→ **INPUT DATA**:

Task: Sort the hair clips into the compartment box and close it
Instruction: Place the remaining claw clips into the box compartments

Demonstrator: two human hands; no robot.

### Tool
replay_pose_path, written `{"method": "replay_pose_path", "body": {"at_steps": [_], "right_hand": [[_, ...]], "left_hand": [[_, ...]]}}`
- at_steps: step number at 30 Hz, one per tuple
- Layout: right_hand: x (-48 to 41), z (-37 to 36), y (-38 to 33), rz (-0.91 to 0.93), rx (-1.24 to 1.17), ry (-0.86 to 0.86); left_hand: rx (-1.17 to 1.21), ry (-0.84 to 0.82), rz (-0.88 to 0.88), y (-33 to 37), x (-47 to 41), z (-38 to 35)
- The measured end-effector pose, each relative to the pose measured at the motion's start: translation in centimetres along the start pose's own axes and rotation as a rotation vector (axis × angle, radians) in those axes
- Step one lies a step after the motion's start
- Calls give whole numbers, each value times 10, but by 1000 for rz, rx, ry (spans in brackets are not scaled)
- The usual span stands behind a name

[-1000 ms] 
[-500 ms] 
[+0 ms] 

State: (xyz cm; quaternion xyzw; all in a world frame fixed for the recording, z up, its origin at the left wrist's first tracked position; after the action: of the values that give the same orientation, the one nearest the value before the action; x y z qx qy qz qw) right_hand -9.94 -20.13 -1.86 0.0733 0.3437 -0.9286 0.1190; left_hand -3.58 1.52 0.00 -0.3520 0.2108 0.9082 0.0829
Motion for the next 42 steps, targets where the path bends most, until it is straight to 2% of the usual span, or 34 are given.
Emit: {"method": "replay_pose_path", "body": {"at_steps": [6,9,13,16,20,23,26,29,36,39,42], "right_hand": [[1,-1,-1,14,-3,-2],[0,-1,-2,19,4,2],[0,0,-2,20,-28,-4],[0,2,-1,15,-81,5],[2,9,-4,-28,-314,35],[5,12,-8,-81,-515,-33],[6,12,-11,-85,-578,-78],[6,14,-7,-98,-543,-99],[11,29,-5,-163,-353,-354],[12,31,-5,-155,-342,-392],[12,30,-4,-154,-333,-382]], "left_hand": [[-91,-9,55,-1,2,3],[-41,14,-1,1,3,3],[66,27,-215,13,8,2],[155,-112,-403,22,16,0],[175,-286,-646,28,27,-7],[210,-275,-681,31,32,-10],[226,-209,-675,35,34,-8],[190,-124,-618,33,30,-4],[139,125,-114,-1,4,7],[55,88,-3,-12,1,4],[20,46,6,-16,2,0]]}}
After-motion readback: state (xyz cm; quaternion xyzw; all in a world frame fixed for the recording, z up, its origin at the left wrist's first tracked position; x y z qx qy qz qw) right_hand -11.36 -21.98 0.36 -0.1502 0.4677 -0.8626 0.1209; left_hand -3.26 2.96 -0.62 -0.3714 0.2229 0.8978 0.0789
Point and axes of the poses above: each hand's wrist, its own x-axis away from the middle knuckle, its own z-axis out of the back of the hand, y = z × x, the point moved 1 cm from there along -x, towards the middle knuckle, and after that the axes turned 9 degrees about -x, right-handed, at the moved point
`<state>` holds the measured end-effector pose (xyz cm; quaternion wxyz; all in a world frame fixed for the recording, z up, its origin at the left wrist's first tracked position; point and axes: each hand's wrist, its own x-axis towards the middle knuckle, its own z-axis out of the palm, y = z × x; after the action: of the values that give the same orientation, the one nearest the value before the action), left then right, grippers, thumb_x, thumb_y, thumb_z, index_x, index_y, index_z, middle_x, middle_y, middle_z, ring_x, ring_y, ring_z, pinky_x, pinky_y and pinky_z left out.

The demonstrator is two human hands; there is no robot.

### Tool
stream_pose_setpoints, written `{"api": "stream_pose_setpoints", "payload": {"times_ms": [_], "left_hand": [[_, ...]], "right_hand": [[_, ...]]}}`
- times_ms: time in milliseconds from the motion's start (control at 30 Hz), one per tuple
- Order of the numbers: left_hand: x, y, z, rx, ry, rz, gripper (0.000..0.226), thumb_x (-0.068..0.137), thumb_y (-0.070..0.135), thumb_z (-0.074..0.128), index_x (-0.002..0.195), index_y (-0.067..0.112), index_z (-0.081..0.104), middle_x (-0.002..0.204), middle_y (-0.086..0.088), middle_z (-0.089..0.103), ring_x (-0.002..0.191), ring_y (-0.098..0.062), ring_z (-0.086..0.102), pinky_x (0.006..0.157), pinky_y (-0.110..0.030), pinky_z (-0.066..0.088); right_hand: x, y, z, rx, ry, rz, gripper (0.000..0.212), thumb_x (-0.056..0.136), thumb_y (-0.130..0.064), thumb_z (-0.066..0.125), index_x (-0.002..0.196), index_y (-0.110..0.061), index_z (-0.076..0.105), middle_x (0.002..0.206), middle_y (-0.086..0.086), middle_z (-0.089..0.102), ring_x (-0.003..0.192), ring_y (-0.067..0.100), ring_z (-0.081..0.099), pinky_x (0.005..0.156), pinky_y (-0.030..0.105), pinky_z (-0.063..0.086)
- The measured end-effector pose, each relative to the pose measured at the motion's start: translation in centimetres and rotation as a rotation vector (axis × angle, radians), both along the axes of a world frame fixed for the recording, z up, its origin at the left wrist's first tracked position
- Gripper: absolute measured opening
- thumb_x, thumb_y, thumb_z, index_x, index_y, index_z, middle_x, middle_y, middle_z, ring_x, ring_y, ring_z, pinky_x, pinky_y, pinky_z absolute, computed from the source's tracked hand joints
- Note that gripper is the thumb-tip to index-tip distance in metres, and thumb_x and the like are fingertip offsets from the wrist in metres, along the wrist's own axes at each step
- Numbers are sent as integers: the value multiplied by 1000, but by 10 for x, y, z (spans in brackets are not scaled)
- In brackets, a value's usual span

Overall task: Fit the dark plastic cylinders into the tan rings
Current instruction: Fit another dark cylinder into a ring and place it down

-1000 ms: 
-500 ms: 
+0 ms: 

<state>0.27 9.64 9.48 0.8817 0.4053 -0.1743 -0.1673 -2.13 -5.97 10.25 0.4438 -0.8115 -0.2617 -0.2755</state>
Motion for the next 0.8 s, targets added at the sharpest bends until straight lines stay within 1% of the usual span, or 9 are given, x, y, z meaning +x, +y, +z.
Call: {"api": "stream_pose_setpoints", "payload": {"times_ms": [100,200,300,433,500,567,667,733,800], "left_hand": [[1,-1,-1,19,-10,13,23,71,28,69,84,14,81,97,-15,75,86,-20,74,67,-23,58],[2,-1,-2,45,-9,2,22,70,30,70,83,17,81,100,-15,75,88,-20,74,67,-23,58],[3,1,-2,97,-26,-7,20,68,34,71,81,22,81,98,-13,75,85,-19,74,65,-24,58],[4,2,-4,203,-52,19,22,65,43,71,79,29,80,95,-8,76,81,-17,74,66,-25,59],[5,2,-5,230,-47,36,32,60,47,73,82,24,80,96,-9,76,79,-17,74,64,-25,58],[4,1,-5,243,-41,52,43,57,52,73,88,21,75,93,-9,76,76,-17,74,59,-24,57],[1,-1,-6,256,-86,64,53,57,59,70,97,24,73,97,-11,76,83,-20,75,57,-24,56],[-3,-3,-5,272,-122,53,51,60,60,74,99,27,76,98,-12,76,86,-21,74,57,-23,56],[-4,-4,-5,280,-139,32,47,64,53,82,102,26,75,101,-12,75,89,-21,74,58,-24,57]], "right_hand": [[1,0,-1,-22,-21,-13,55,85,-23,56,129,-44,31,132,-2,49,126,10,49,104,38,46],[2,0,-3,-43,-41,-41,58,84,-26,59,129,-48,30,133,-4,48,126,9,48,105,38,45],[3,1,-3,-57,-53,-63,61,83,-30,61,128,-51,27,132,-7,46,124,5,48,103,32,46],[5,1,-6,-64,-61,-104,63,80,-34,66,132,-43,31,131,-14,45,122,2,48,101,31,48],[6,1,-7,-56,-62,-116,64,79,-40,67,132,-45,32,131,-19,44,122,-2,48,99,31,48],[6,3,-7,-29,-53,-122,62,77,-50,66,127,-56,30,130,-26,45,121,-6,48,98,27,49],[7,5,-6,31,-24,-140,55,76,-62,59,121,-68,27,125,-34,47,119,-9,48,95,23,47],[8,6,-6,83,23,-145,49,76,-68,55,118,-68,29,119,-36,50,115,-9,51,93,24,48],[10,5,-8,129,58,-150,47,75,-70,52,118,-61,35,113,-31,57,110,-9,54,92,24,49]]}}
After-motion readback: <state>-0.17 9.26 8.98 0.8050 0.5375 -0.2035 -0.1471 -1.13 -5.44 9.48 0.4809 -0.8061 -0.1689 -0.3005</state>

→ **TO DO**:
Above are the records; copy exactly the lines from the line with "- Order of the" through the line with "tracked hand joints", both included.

→ **ANSWER SPACE**:
- Order of the numbers: left_hand: x, y, z, rx, ry, rz, gripper (0.000..0.226), thumb_x (-0.068..0.137), thumb_y (-0.070..0.135), thumb_z (-0.074..0.128), index_x (-0.002..0.195), index_y (-0.067..0.112), index_z (-0.081..0.104), middle_x (-0.002..0.204), middle_y (-0.086..0.088), middle_z (-0.089..0.103), ring_x (-0.002..0.191), ring_y (-0.098..0.062), ring_z (-0.086..0.102), pinky_x (0.006..0.157), pinky_y (-0.110..0.030), pinky_z (-0.066..0.088); right_hand: x, y, z, rx, ry, rz, gripper (0.000..0.212), thumb_x (-0.056..0.136), thumb_y (-0.130..0.064), thumb_z (-0.066..0.125), index_x (-0.002..0.196), index_y (-0.110..0.061), index_z (-0.076..0.105), middle_x (0.002..0.206), middle_y (-0.086..0.086), middle_z (-0.089..0.102), ring_x (-0.003..0.192), ring_y (-0.067..0.100), ring_z (-0.081..0.099), pinky_x (0.005..0.156), pinky_y (-0.030..0.105), pinky_z (-0.063..0.086)
- The measured end-effector pose, each relative to the pose measured at the motion's start: translation in centimetres and rotation as a rotation vector (axis × angle, radians), both along the axes of a world frame fixed for the recording, z up, its origin at the left wrist's first tracked position
- Gripper: absolute measured opening
- thumb_x, thumb_y, thumb_z, index_x, index_y, index_z, middle_x, middle_y, middle_z, ring_x, ring_y, ring_z, pinky_x, pinky_y, pinky_z absolute, computed from the source's tracked hand joints

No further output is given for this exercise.